Dün ve bugün…
Kürtler söz konusu olunca; TBMM çatısı altındaki siyasi partiler kayıtsız şartsız bir araya geliyor.
Televizyonlarda yaptıkları açıklamalarda, birbirini paralayan/parçalayan, bel altı vuruşlarıyla seviyesiz dil kullananlar bile mesele Kürtler olunca mıknatıs gibi birbirine yapışıyorlar.
2013 Newroz'undan sonra başlayan normalleşme havasından sonraya denk gelen, son bir yıldır startı verilmiş savaşın sesi giderek yükseliyor; dokunulmazlıklar konusunda CHP ve MHP’nin AKP ayarına gelmesiyle, savaş hem kirli hem de derinlemesine bir kuyuya doğru gidecektir.
Çocuk istismarının mantar gibi okullarda, yurtlarda, kurslarda türemesine karşı, iktidarın topyekün savunmaya geçmiş olması da bu savaşın bir sonucudur.
Toplumu dize getirmek için, en değerli varlıkları olan çocukları üzerinde uyguladıkları sistematik taciz ve tecavüzün normal bir tutummuş gibi gösterilmesi bir politika olarak ortaya konmuştur.
Ebeveynler devletin bu tutumu karşısında, doğup büyüdükleri kentleri terk diyor.
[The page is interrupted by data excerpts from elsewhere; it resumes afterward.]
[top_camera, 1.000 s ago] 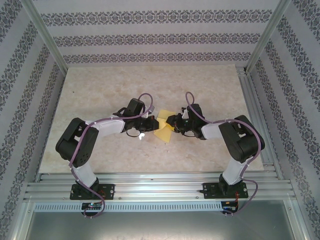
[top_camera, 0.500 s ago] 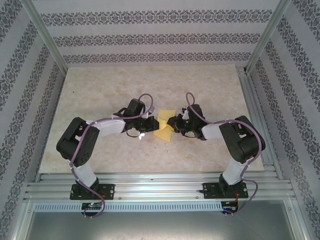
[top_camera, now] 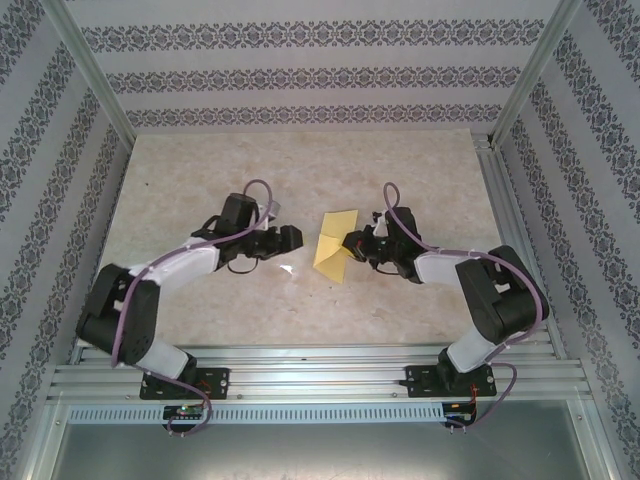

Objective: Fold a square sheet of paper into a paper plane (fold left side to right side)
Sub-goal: Turn over the paper at the center of the table.

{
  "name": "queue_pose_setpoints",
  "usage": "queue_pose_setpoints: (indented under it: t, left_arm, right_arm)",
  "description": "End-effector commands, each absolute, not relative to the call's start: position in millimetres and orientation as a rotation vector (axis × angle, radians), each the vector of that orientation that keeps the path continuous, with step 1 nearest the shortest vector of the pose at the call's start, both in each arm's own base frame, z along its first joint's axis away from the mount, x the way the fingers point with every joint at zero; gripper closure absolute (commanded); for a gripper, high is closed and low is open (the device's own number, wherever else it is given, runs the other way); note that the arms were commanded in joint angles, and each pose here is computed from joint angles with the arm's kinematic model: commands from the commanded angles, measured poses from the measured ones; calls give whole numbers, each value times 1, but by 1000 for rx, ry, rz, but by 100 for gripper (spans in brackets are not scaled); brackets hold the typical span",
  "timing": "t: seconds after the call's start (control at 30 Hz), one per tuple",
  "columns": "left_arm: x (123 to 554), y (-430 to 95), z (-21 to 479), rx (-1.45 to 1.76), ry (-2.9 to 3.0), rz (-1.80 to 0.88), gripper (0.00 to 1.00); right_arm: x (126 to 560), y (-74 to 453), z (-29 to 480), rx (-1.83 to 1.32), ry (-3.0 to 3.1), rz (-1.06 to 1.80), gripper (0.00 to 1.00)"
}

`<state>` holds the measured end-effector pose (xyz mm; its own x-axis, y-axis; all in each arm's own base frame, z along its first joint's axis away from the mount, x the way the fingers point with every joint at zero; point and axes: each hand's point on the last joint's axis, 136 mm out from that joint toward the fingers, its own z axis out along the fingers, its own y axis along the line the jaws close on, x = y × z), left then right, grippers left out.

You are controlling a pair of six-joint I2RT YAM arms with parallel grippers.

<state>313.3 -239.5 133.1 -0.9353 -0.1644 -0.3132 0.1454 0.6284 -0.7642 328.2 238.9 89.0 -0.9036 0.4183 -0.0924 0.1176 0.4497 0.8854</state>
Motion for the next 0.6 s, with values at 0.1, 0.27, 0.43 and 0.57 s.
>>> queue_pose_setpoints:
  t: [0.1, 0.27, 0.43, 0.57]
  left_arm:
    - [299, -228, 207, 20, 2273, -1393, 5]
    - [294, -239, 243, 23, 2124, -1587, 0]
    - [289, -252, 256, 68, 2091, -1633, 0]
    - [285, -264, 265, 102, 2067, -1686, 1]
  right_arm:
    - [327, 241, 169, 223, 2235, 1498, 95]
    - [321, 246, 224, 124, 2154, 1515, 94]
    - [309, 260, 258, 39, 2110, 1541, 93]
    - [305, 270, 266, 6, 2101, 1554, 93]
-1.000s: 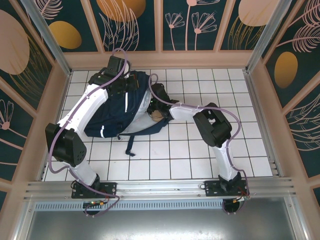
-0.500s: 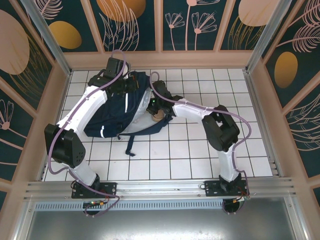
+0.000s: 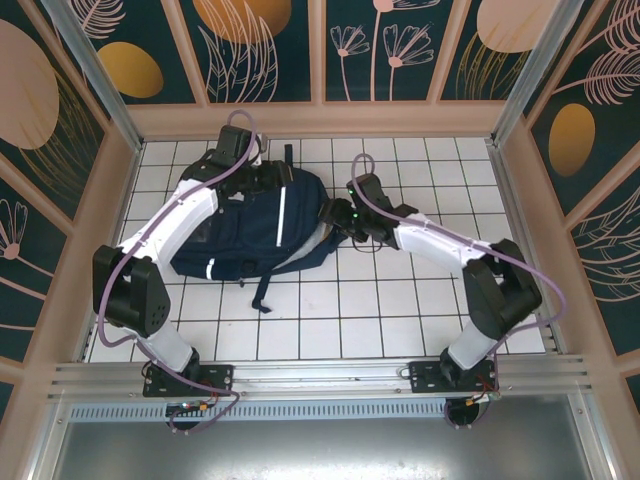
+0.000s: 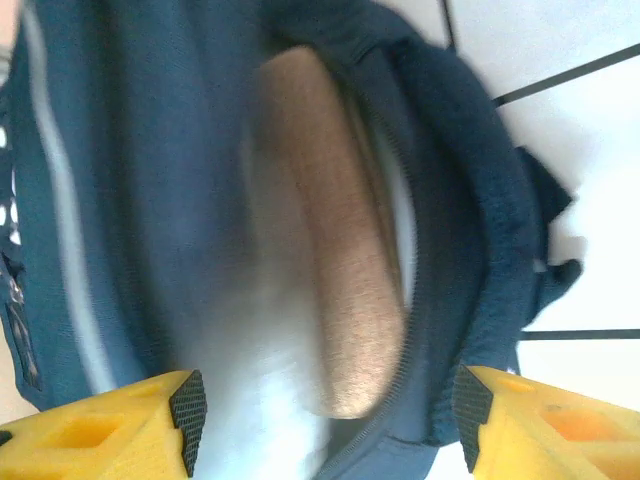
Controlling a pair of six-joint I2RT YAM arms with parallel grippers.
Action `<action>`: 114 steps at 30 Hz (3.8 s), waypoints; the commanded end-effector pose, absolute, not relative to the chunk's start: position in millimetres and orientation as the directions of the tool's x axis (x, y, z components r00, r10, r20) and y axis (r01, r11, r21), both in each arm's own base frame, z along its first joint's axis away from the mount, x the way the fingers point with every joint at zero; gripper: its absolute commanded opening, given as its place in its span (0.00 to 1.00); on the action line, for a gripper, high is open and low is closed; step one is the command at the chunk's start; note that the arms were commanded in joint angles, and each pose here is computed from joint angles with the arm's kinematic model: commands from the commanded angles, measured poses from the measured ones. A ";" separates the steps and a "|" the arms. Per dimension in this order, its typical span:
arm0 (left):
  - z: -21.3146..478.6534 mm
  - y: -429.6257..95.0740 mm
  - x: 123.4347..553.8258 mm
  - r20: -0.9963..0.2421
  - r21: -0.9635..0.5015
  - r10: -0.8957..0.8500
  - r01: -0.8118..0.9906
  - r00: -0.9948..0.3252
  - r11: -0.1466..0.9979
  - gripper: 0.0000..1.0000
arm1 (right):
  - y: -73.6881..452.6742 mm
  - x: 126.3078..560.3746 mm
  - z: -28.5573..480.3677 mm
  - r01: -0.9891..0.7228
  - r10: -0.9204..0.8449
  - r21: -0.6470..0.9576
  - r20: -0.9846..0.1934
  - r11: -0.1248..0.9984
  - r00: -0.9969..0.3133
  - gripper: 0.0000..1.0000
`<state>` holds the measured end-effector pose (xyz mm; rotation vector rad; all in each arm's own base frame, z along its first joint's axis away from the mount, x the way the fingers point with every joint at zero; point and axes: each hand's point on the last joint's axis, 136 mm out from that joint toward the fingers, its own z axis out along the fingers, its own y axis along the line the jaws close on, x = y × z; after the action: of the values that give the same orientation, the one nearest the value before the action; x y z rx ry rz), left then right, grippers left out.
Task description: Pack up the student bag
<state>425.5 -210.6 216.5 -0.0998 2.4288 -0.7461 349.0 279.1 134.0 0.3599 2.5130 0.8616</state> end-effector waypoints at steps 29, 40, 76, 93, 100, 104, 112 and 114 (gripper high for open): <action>57.5 -36.7 261.4 -0.185 -0.486 -0.798 -0.652 -0.574 0.582 0.61 | 438.7 251.8 124.7 -0.407 -0.102 0.447 -0.565 0.796 -0.819 0.56; 34.5 -42.5 254.7 -0.117 -0.543 -0.851 -0.684 -0.513 0.487 0.50 | 426.1 276.6 85.9 -0.351 -0.107 0.406 -0.514 0.844 -0.851 0.53; 26.4 -58.6 292.4 -0.129 -0.705 -0.852 -0.557 -0.508 0.439 0.00 | 494.6 244.8 58.5 -0.338 -0.127 0.374 -0.487 0.864 -0.864 0.40; 18.4 -62.0 284.6 -0.111 -0.689 -0.836 -0.565 -0.537 0.455 0.00 | 498.0 246.5 17.7 -0.179 -0.030 0.331 -0.410 0.927 -0.912 0.35; 18.8 -63.3 284.8 -0.109 -0.691 -0.832 -0.560 -0.544 0.457 0.00 | 501.8 242.7 15.5 -0.179 -0.036 0.313 -0.413 0.933 -0.910 0.50; 17.7 -64.2 284.4 -0.105 -0.690 -0.830 -0.561 -0.548 0.458 0.00 | 504.9 244.4 20.7 -0.176 -0.026 0.317 -0.425 0.932 -0.905 0.53; 16.7 -63.6 284.7 -0.108 -0.686 -0.829 -0.563 -0.548 0.461 0.00 | 500.2 251.4 11.4 -0.134 -0.013 0.267 -0.413 0.954 -0.911 0.57; 16.6 -63.4 285.6 -0.109 -0.685 -0.829 -0.563 -0.548 0.462 0.00 | 493.4 251.7 10.9 -0.115 -0.001 0.248 -0.415 0.962 -0.910 0.53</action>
<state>290.9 -59.8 24.7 -1.1854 2.2407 -0.8363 248.4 507.5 28.5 -0.1319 2.6759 0.4896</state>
Diz çöktürme operasyonları toplumun tüm kesimleri üzerinde planlı olarak işlevini sürdürdükçe bir ağır tablo da oluşuyor.
Kürt illerinde askeri yetki ile yıkımlarda sürüyor bir yandan.
Akla ve mantığa ağır gelen bu operasyonlarda, santim santim halkın emeği toz-buz ediliyor.
Canlı ne varsa yok ediliyor.
Bunlar yapılırken de; kolluk güçleri fotoğraflar çekip sosyal medyada paylaşıyor.
Faşizan sloganlar, ırkçı yazılarla paylaşılan bu fotoğraf ve görüntüler de, kendilerince “dize getirme” politikalarını gerçekleştirdiklerini zan ediyorlar.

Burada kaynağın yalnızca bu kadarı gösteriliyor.